Issues related to generator performance can occur as the season’s change and the temperatures begin to fall. Here is a short list of common problems that in the past have required a call-out to our service team.
3 Easy Cold Weather Tips
Cold temps can render your diesel generator inoperable. When temperatures drop the paraffin waxes inherent in diesel fuel begin to precipitate out of the fuel to create a semi-solid state or gel. For #2 diesel fuel used in stand-by generators this process can occur at temperatures near 17 degrees Fahrenheit. Gelled fuel can no longer flow by gravity or be pumped through fuel lines which will prevent the generator from starting.
Gelled fuel must be warmed to a point that enables the fuel to flow freely and melt the wax solids within. Any wax solids remaining in cold diesel will clog fuel filters which will reduce fuel flow and generator output if not preventing generator operation entirely.
Most suppliers of diesel fuel will add an anti-gel component to fuel that is delivered between early fall and early spring. Fuel delivered during warmer months may not have this treatment included. Speak with your fuel provider to find out the cold weather treatment status of your fuel.
While P3 Generator Services offers a diesel fuel management program designed to stabilize and prevent microbial growth in fuel, there are many off the shelf products that can be added for anti-gel protection.
Talk to your fuel provider or contact P3 Generator Services for more details.

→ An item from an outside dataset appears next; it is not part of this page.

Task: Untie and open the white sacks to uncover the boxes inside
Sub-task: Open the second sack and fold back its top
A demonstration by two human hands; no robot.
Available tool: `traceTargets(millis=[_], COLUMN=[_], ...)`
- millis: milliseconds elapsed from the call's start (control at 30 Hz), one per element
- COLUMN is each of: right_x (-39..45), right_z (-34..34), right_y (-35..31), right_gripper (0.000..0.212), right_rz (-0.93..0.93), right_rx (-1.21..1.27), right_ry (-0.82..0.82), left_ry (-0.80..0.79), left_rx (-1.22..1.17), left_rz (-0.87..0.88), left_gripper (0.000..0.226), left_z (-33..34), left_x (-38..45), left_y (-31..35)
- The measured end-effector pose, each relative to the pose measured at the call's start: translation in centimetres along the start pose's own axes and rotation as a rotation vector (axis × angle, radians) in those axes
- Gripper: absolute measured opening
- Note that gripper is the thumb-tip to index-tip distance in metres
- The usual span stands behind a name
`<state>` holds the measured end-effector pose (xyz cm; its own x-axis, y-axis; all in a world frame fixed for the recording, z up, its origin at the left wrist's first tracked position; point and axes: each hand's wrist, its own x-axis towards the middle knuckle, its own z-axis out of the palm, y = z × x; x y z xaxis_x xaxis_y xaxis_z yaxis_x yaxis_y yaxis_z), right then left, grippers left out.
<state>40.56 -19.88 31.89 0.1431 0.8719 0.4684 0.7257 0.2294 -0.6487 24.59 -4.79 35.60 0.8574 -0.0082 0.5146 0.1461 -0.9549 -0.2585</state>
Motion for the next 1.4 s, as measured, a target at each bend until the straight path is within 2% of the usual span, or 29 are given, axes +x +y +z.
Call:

Cold engines not only will have a hard time starting, but it also means cold, thick oil in the pan. Unlike your car, generator engines do not have the luxury of warming up at idle before hitting the highway. When a power outage occurs generators are called upon to wake up from their sleep and reach full RPM in a matter of seconds.
Keeping the oil in the engine warm by means of an engine block heater will enable easier starts and proper lubrication of the pistons and rings ensuring less wear and longer engine life.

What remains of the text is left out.